Without rehearsing these arguments, it is noteworthy that dominant (bio)psychosocial theorising – a politicised variant of biopsychosocial model if you will - bears little resemblance to Engel’s ideas. Whilst Engel is cited in seminal (bio)psychosocial papers that lay the foundation for welfare reform, this may reflect an attempt to legitimate what is effectively disability denialist propaganda as opposed to a genuine affinity with Engel’s ideas.
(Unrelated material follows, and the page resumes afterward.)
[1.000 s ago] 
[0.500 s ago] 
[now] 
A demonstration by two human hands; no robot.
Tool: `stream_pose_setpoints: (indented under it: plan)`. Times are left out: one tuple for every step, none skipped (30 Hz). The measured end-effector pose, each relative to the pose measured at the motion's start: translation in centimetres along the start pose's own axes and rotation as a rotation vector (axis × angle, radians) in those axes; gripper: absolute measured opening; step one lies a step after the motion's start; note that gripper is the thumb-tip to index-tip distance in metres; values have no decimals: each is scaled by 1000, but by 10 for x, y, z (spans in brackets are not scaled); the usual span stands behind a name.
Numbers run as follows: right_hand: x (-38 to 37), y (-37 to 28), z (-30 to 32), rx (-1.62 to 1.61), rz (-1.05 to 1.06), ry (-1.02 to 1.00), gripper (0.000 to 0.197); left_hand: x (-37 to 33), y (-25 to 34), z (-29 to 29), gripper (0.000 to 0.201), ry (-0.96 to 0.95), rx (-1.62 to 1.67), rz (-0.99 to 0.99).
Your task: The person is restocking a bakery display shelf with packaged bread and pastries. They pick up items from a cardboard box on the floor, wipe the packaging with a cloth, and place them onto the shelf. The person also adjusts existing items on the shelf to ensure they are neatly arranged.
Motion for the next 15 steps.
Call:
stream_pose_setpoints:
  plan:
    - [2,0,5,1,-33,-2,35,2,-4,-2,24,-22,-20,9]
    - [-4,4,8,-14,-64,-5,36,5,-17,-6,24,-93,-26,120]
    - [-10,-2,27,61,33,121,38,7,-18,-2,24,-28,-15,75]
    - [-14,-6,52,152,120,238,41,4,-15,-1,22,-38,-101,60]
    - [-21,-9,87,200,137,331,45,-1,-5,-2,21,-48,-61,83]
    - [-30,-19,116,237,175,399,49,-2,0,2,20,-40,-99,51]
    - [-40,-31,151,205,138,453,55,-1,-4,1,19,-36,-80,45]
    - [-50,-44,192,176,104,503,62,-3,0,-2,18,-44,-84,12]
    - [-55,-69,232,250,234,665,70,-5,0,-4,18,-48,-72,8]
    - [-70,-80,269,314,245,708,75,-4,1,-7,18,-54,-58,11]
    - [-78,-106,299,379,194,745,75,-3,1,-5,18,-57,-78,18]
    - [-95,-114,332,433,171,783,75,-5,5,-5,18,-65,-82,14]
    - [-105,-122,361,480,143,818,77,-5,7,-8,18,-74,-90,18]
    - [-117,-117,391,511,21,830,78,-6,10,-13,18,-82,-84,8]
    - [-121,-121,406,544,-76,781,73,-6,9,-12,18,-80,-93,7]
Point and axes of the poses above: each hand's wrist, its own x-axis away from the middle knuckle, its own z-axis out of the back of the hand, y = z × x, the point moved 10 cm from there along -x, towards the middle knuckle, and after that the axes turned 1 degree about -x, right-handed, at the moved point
In another twist to this biopsychosocial tale, Professor in Health Psychology Marie Santiago-Delefosse has suggested that the attribution of the biopsychosocial model to Engel may be an accident of history, a case of ‘right time, right place’ (at least, for Engel). Santiago-Delefosse recounts how, whilst other academics had in fact sketched out biopsychosocial approaches prior to Engel, Joseph Matarazzo – former president of the American Psychological Association – drew upon the model to advance his agenda of creating a niche for behavioural psychology within medicine, a niche that became mainstream health psychology. Matarazzo’s version of health psychology was quantitative, individualist, cognitive-behavioural and couched in neoliberal thinking, bearing a far closer resemblance to dominant (bio)psychosocial theorising than Engel’s work. In an interesting parallel to the ascendancy of psychosocial discourse in the realm of ‘medically unexplained symptoms’, Santiago-Delefosse notes that the appeal of Matarazzo’s approach was partly tied to the contemporaneous economic climate and the impetus to reduce public health spending. This suggests that a particular variant of biopsychosocial model has both arisen from, and been applied to justify, neoliberal ideology.
Bleak prospects for disabled people?
As previously intimated, given the possibility of further austerity in many countries owing to the pandemic and related management, neoliberal ideology - here demonstrated to be entwined with the psy disciplines and with the formation and regulation of citizens according to ableist norms - seems unlikely to abate. Since these dynamics disproportionately harm disabled people, it might be assumed that the future is bleak for our communities.
Yet, it does not have to be this way. Dominant social groups and all those in positions of influence can choose to challenge taken-for-granted truth claims about recovery being tied to moral character. The government - and all those involved in shaping health and social policy, including many researchers - can choose to engage with disabled people, to work toward a fair social security and healthcare system and to address structural barriers to meaningful employment for those who are able. Surely now, with the emergence of long Covid, there could be no better time to do so.